Quels exercices proposer pour la mobilisation du voile du palais ?

  • Avant tout de la parole !
  • Un traitement spécifique par la parole aide à tonifier la fermeture vélopharyngée. Cela consiste à dire des mots ou des sons contenant les phonèmes /p/, /t/, /k/, /b/, /d/, /g/ par exemple « plouf, krac, ouk, bof, plic, coin, cocorico ». Faire des alternances rapides entre les voyelles orales et nasales augmentera la vélocité du voile (exemples « ah bon, eh ben, attends, cocon… »). Pour ressentir les mouvements du voile, vous pouvez demander au patient de produire des /papapa/ ou des /mba/ en accentuant le temps de fermeture du [p] et du [b].
  • Des exercices de voix peuvent être proposés afin d’améliorer la résonnance, l’intensité, la prosodie et l’intelligibilité de la parole. Pour cela, le chant peut être un médiateur à la rééducation du voile du palais.
  • Des exercices de gestion du souffle sont préconisés comme la coordination pneumophonique, la pression expiratoire, la relaxation … Enfin, il est recommandé d’employer l’ERASM (l’Easy Relax Approach Smooth Movement) pour lutter contre les attaques dures et pour adopter une voix sans forçage.
  • Le traitement de l’insuffisance vélopharyngée suit les principes d’une rééducation vocale.

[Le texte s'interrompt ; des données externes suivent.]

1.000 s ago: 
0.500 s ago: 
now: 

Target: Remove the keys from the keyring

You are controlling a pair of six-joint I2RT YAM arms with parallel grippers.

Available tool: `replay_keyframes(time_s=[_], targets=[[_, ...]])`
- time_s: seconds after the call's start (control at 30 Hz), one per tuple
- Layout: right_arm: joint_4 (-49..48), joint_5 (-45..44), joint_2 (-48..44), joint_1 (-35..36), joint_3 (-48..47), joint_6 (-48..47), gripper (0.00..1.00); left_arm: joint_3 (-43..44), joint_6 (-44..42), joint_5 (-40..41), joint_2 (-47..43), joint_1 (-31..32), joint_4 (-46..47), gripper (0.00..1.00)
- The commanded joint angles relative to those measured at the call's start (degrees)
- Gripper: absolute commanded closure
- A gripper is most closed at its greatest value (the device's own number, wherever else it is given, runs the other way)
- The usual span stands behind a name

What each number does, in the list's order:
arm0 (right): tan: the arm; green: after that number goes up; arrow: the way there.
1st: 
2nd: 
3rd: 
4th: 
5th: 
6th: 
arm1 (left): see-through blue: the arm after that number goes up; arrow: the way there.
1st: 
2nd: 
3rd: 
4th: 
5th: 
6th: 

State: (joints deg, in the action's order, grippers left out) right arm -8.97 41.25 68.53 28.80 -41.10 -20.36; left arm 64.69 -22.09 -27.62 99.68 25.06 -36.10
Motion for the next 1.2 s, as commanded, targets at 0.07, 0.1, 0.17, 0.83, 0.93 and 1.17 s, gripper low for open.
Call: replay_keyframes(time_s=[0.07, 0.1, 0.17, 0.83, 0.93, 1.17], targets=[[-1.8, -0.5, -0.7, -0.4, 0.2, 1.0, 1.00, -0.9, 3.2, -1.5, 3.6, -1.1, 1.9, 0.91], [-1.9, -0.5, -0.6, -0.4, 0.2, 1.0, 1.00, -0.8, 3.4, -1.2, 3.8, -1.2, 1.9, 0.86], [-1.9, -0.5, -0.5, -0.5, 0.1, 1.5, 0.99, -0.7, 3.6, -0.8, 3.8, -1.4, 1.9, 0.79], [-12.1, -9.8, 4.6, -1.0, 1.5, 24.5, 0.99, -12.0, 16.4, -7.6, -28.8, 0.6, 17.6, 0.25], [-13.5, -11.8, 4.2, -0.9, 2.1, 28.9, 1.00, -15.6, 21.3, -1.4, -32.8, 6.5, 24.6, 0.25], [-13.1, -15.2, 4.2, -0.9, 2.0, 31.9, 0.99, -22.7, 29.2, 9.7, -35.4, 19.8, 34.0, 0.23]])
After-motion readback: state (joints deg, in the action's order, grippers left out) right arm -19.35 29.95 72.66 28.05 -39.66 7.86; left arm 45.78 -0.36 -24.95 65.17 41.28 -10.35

Des exercices quotidiens sont-ils nécessaires ?

  • Oui ! pour automatiser il faut que les exercices soient répétés. La maîtrise des mouvements moteurs dépend de la pratique, plus le patient va pratiquer plus ils vont s’ancrer. Plusieurs périodes courtes de travail chaque jour sont à encourager entre chaque séance orthophonique.
  • L’éducation thérapeutique et la guidance parentale permettront d’appuyer et de soutenir l’importance de la régularité des exercices.

Que faire si le patient ne progresse plus ?

Si vous n’observez plus de progression et que vos objectifs ne sont pas atteints, vous pouvez adresser le patient avec une note d’évolution au centre de compétence où il est habituellement suivi. Lors de la consultation avec le chirurgien et l’orthophoniste, l’intérêt d’une opération pourra être évoqué pour permettre une amélioration de la phonation.


Quand dois-je arrêter la prise en soin ?

  • Vous pouvez mettre fin à votre prise en soin lorsque vous jugez que vos objectifs sont atteints ou si le patient ne manifeste plus de plainte.
  • Par ailleurs, si les résultats plafonnent et que les objectifs ne sont pas atteints alors qu’il y a une nécessité d’améliorer la phonation, réorientez vers le centre de compétence qui suit votre patient.